Also, new approaches to processing bio-feedstocks in designing products with specific properties through advances made in metabolic engineering and dynamic combinatorial chemistry are envisioned. Within metabolic engineering metabolic pathways are assembled and optimized (by tuning the activity of the intermediate reaction steps) for the production of molecules with desired properties (Yadav and Stephanopoulos, 2010). In dynamic combinatorial chemistry materials are designed as artificial chemical systems that display modulation of functional properties in response to the application of external stimuli (Moulin et al., 2012). These approaches may be viewed as evolution based, as the final product could be arrived at through evolution of the systems involved. For instance, directed evolution is employed in optimizing enzymes and biosynthetic pathways (Leemhuis et al., 2009) involved in synthesis of commercial products (Johannes and Zhao, 2006). Typically, a directed evolution cycle of an enzyme involves: diversification of the parent gene via a chosen method of random mutagenesis and/or in vitro gene recombination, mutant enzymes production using the library of mutant genes and identification of improved enzymes whose genes will be used as parents in the next cycle, through a high-throughput screening or a selection method (Zhao et al., 2002). In dynamic combinatorial chemistry, equilibrated libraries of building blocks are generated under reversible conditions and evolve based on an imposed selection process (Corbett et al., 2006). The components of a dynamic combinatorial chemistry experiment are loosely related to components of a system undergoing Darwinian evolution in that a population of individuals (the library), reproduction (based on reversible reactions) and selection (based on binding interactions) are present (Miller, 2009). However, introduction of new diversity into the library of building blocks and iteration of the process are still an issue (Gartner, 2006).

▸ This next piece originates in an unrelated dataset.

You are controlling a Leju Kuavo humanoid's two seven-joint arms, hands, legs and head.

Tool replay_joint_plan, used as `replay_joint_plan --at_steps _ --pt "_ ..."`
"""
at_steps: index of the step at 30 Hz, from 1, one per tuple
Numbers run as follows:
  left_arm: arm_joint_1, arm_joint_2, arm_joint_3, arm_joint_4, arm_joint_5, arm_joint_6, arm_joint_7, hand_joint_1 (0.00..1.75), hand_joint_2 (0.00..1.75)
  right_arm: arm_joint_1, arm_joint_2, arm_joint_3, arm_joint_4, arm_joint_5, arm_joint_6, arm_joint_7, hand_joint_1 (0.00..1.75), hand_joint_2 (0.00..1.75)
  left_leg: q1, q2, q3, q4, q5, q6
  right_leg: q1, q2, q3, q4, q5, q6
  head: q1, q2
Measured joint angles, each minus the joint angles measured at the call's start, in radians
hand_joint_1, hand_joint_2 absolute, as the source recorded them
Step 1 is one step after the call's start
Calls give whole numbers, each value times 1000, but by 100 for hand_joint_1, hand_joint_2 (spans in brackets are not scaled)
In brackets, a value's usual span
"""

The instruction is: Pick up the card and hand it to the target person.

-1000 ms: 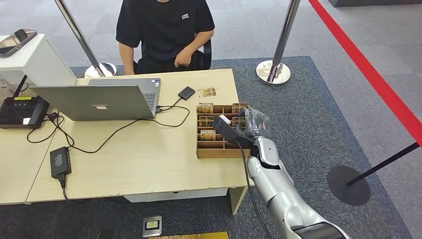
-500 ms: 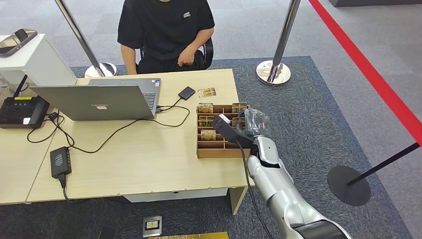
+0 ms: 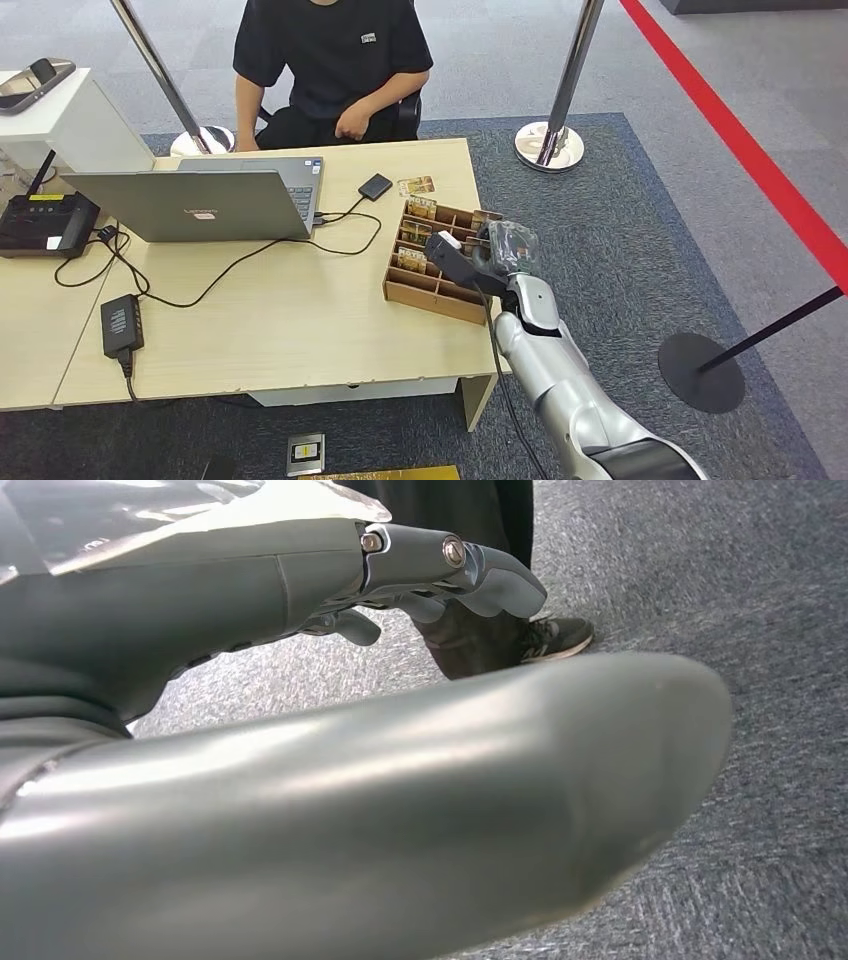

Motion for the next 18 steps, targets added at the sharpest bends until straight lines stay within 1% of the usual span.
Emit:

The aim of this paper is to conceptualize approaches to consumer product design that are not reliant on the formulator's experiential knowledge of combining known ingredients into recipes, but, rather, either employ expert systems to interrogate the existing chemical knowledge and, thus, extract favorable reaction routes, or, by taking advantage of advances made in the fields of metabolic engineering and dynamic combinatorial chemistry, evolve the product generating process until the output product displays the desired properties. Thus, essentially, the novelty of the approaches presented herein lies in the idea of bypassing the step of a fixed ingredient library generation and, hence, avoiding the need for recipe-driven product design.
In Section Methods the proposed ideas are presented. The merits and drawbacks of the proposed ideas are discussed in Section Merits and drawbacks of the proposed approaches and conclusions are drawn in Section Conclusions.
Expert Systems Based Approach
Two variants of one methodology making use of existing chemical knowledge and expert systems are suggested, one aiming for products with known composition and a second targeting known functional properties but with an unknown composition.
Given the target product composition is known, use expert systems and existing chemical knowledge to find an optimal sequence of transformations to perform on bio-feedstocks to arrive at the desired product.
As shown in Figure 2 (route 1), bio-feedstocks, the information on composition of the target product/mixture, and existing chemical knowledge are all INPUTs. Generation of transformation sequences is the PROCESS. At this stage, expert systems are used to perform retrosynthetic analysis. INTERMEDIATE OUTPUT is all sequences “deemed” possible (but not necessarily feasible) by the expert system. At the EVALUATION stage, the sequences that are returned as possible are assessed by expert systems for feasibility. As the transformations are to be performed on a mixture of bio-feedstocks, it is important to ensure that, for any reaction in a sequence, the properties of the components that do not take part in the reaction remain unaffected (Paula and Atkins, 2002) (referred to as “mixture constraint” in the diagram). Thus, each feasible sequence is also required to satisfy the “mixture constraint.” It is possible that, after all of the generated sequences have been evaluated, there would be more than one acceptable transformation sequence in STORAGE, in which case, there would be opportunities for OPTIMIZATION.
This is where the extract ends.